> PROBLEM TO SOLVE
Write out the data exactly, every line included.
::: DATA EXTRACT :::
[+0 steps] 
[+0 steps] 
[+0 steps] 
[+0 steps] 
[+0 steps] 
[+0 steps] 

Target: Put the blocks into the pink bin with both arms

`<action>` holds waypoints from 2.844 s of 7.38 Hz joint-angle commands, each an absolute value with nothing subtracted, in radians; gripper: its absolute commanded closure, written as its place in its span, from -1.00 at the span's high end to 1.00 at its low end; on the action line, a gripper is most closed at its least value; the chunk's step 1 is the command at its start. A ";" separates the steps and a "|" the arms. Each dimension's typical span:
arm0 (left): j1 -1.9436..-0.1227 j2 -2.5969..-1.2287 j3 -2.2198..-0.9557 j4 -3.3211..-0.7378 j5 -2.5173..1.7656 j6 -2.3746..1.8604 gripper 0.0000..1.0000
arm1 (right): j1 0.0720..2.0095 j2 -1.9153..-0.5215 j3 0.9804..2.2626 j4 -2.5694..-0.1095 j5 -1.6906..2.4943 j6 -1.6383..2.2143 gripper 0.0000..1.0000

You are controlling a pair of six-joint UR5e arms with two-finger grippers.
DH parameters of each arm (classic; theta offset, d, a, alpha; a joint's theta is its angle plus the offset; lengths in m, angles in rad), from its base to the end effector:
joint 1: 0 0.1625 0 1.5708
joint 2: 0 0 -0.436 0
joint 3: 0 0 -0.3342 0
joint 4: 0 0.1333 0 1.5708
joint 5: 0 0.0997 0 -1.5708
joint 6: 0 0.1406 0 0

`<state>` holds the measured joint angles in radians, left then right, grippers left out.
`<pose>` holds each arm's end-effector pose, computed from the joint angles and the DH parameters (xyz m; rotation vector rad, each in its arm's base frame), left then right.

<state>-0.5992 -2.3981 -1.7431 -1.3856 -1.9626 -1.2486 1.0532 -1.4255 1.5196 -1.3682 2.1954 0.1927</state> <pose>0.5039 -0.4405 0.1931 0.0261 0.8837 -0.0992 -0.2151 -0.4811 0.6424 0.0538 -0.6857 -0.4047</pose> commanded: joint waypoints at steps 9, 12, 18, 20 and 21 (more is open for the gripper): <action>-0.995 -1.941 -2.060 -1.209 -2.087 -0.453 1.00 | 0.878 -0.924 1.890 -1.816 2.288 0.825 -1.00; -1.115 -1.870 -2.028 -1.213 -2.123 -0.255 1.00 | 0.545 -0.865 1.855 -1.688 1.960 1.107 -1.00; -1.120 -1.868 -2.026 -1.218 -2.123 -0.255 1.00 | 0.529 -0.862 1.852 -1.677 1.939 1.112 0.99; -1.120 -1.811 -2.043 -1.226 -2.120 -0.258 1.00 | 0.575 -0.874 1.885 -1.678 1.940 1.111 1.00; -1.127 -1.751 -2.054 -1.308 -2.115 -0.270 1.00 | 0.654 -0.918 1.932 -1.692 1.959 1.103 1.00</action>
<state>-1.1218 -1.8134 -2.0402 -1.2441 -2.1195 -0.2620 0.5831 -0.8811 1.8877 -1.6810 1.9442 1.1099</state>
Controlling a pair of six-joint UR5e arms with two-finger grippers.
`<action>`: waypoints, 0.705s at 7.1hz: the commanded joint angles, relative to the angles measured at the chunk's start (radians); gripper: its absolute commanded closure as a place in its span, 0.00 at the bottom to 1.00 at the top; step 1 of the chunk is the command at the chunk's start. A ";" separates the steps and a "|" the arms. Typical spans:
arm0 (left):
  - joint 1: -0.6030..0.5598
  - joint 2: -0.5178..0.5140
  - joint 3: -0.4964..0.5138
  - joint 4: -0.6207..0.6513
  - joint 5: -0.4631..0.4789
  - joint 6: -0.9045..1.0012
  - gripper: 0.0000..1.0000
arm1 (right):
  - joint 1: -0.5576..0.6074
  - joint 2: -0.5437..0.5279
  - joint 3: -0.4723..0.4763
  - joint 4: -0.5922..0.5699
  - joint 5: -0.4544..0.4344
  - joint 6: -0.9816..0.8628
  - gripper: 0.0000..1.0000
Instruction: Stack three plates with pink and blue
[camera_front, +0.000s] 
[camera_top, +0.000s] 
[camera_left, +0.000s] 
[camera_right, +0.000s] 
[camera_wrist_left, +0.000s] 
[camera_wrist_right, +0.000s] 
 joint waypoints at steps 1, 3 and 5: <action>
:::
> FINISHED EXERCISE
[+0 steps] 
[+0 steps] 
[+0 steps] 
[+0 steps] 
[+0 steps] 
[+0 steps] 

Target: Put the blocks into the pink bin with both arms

`<action>` holds waypoints from 2.844 s of 7.38 Hz joint-angle commands, each an absolute value with nothing subtracted, in radians; gripper: its absolute commanded closure, written as its place in its span, from -1.00 at the span's high end to 1.00 at its low end; on the action line, a gripper is most closed at its least value; the chunk's step 1 is the command at its start. A ";" separates the steps and a "|" the arms. Each dimension's typical span:
arm0 (left): j1 -1.9436..-0.1227 j2 -2.5969..-1.2287 j3 -2.2198..-0.9557 j4 -3.3211..-0.7378 j5 -2.5173..1.7656 j6 -2.3746..1.8604 gripper 0.0000..1.0000
arm1 (right): j1 0.0720..2.0095 j2 -1.9153..-0.5215 j3 0.9804..2.2626 j4 -2.5694..-0.1095 j5 -1.6906..2.4943 j6 -1.6383..2.2143 gripper 0.0000..1.0000

You are controlling a pair of six-joint UR5e arms with two-finger grippers.
DH parameters of each arm (classic; theta offset, d, a, alpha; a joint's theta is its angle plus the offset; lengths in m, angles in rad), from its base to the end effector:
joint 1: 0 0.1625 0 1.5708
joint 2: 0 0 -0.436 0
joint 3: 0 0 -0.3342 0
joint 4: 0 0.1333 0 1.5708
joint 5: 0 0.0997 0 -1.5708
joint 6: 0 0.1406 0 0

`<state>` holds the measured joint angles in radians, left then right, grippers left out.
`<pose>` holds each arm's end-effector pose, computed from the joint angles and the DH parameters (xyz m; rotation vector rad, each in its arm's base frame), left then right.

<state>-0.5992 -2.3981 -1.7431 -1.3856 -1.9626 -1.2486 1.0532 -1.4255 1.5196 -1.3682 2.1954 0.1927</state> <pose>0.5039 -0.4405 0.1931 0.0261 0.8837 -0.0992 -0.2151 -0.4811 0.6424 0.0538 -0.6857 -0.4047</pose> commanded: joint waypoints at steps 9, 12, 18, 20 and 21 (more is open for the gripper): <action>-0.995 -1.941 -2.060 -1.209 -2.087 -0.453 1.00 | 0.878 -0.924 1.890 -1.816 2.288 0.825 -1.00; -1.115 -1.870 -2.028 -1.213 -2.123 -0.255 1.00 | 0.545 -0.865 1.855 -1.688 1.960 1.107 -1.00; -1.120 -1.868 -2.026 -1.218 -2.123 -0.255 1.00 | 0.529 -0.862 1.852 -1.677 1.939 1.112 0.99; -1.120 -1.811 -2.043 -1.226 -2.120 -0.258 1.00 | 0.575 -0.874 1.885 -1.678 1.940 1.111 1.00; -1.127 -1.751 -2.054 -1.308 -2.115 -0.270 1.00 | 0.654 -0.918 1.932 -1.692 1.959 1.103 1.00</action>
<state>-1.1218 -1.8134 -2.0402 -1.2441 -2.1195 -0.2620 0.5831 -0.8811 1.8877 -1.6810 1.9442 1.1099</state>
Controlling a pair of six-joint UR5e arms with two-finger grippers.
`<action>`: waypoints, 0.705s at 7.1hz: the commanded joint angles, relative to the angles measured at the chunk's start (radians); gripper: its absolute commanded closure as a place in its span, 0.00 at the bottom to 1.00 at the top; step 1 of the chunk is the command at the chunk's start. A ";" separates the steps and a "|" the arms. Typical spans:
arm0 (left):
  - joint 1: -0.6030..0.5598
  - joint 2: -0.5178..0.5140
  - joint 3: -0.4964..0.5138
  - joint 4: -0.6207..0.6513
  - joint 5: -0.4631..0.4789
  - joint 6: -0.9045..1.0012
  - gripper: 0.0000..1.0000
arm1 (right):
  - joint 1: -0.5576..0.6074
  - joint 2: -0.5437..0.5279
  - joint 3: -0.4723..0.4763
  - joint 4: -0.5922..0.5699
  - joint 5: -0.4544..0.4344
  - joint 6: -0.9816..0.8628
  - gripper: 0.0000..1.0000
Instruction: Stack three plates with pink and blue
[camera_front, +0.000s] 
[camera_top, +0.000s] 
[camera_left, +0.000s] 
[camera_right, +0.000s] 
[camera_wrist_left, +0.000s] 
[camera_wrist_right, +0.000s] 
 joint waypoints at steps 1, 3 and 5: <action>

Nothing else is left to add to this answer.